2 same plus hourly data for one month in one long string in a highly compressed manner, comma separated

               

                Hour: from 0 to 23, written as 0 = A, 1 = B ... 22 = W, 23 = X

                Day: from 1 to 31, written as 1 = A, 2 = B ... 25 = Y, 26 = Z, 27 = [, 28 = \, 29 = ], 30 = ^, 31 = _

 

               so 33 views on day 2 hour 4 and 55 on same day hour 7 becomes BD33,BG55,

               this obviously need machine unpacking when used

 

One goody of these files: they detect missing input files and correct monthly counts to make up for this.

 

PS

Ah the dreaded demo effect ;-)  I will see why files for last 40 days have not yet been generated.

 

Erik

 

 

From: analytics-bounces@lists.wikimedia.org [mailto:analytics-bounces@lists.wikimedia.org] On Behalf Of Dan Andreescu
Sent: Wednesday, October 02, 2013 5:16 PM
To: A mailing list for the Analytics Team at WMF and everybody who has an interest in Wikipedia and analytics.
Subject: Re: [Analytics] Back of the envelope data size for "Queryable public interface for pageview data" [was: Re: Queryable public interface for pageview data]

 

On Wed, Oct 2, 2013 at 5:16 AM, Federico Leva (Nemo) <nemowiki@gmail.com> wrote:

Magnus Manske, 02/10/2013 10:12:

Depending on the absolute value of "all costs", I'd prefer #1, or a
combination of #2&#3.

For GLAM (which is what I am mostly involved in), monthly page views
would suffice, and those should be easily done in MySQL.

Daily views would be nice-to-have, but do not reed to be in MySQL. [...]


I'd second this. We have partners (but also, say, internal WikiProjects) working on a long tail of tens or hundreds thousand pages with their own project: cutting this long tail, including redlinks, would be a higher loss than a decrease in resolution.

 

 

Thank you both for the response, this is very useful to know.  If I'm hearing people correctly so far:

 

* reduced resolution is OK, handle requests for higher resolution data further down the line.

* hacking the data to reduce size is OK if needed, but preferably the hacks should not be lossy.

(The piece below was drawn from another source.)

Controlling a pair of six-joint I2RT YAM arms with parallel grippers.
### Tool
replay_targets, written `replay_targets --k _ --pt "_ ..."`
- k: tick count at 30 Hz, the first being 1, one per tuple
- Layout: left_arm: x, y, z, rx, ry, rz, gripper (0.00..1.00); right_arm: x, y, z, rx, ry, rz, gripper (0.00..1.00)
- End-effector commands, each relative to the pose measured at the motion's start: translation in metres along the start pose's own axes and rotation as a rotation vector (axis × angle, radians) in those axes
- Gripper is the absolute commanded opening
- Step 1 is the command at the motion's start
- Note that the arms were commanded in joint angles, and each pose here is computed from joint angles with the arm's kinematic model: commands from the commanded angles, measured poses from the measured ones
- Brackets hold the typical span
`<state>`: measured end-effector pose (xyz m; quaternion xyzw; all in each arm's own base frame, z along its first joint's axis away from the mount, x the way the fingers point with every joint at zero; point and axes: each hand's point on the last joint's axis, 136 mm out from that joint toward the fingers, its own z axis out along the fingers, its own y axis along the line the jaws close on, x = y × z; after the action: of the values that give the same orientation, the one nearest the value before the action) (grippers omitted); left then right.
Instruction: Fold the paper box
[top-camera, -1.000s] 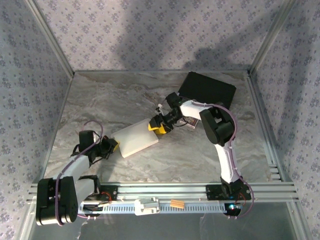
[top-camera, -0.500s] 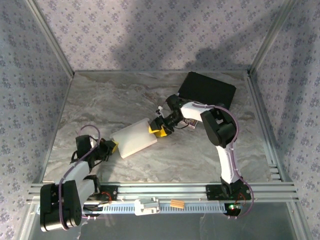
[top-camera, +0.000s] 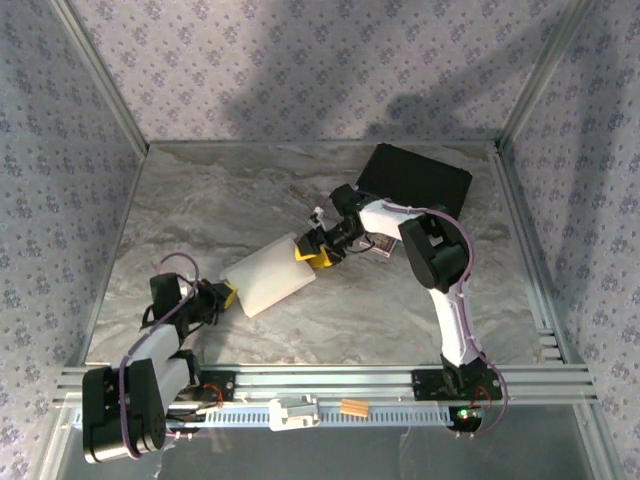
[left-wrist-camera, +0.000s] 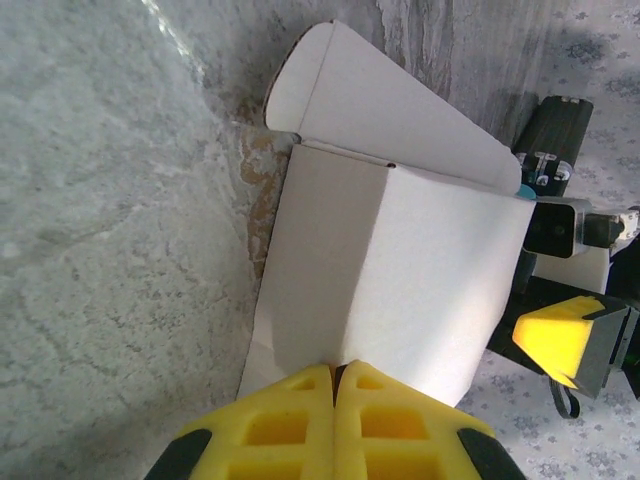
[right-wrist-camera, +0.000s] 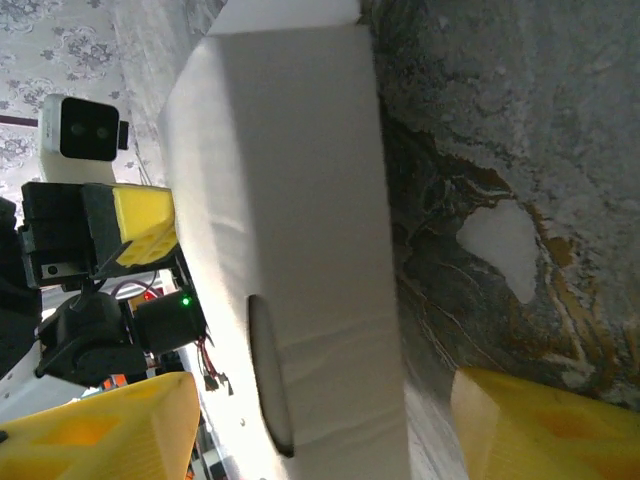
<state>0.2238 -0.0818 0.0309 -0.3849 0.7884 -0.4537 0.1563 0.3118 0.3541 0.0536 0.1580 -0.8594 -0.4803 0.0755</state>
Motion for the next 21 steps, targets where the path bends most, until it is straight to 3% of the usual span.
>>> replay_targets --k 1,7,15,19,21 --pt "0.026 0.070 -0.004 -0.219 0.026 -0.178 0.00 0.008 0.002 0.008 0.002 0.042 0.006 0.68" --pt "0.025 0.072 -0.005 -0.239 0.026 -0.177 0.00 0.011 0.046 0.019 -0.137 0.087 -0.034 0.66" --pt "0.023 0.071 -0.005 -0.239 0.018 -0.172 0.00 0.003 0.059 0.017 -0.180 0.070 -0.020 0.53" --pt "0.019 0.062 -0.006 -0.241 0.022 -0.154 0.00 0.002 0.067 0.015 -0.152 0.055 -0.054 0.41" --pt "0.012 0.045 -0.009 -0.237 0.021 -0.148 0.09 0.004 0.069 0.007 -0.117 0.035 -0.084 0.34"
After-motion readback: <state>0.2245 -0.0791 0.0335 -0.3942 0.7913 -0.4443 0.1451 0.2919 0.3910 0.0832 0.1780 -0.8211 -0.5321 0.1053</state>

* a database is not absolutely 100% necessary but is preferred.

 

If that's right, I have an additional question: would a non-relational database be acceptable?  I'm not saying we're planning this, just wondering what people think.  If, for example, the data would be available in a public Cassandra cluster.  Would people be willing to understand how CQL [1] works?

 

 

[1] - http://cassandra.apache.org/doc/cql/CQL.html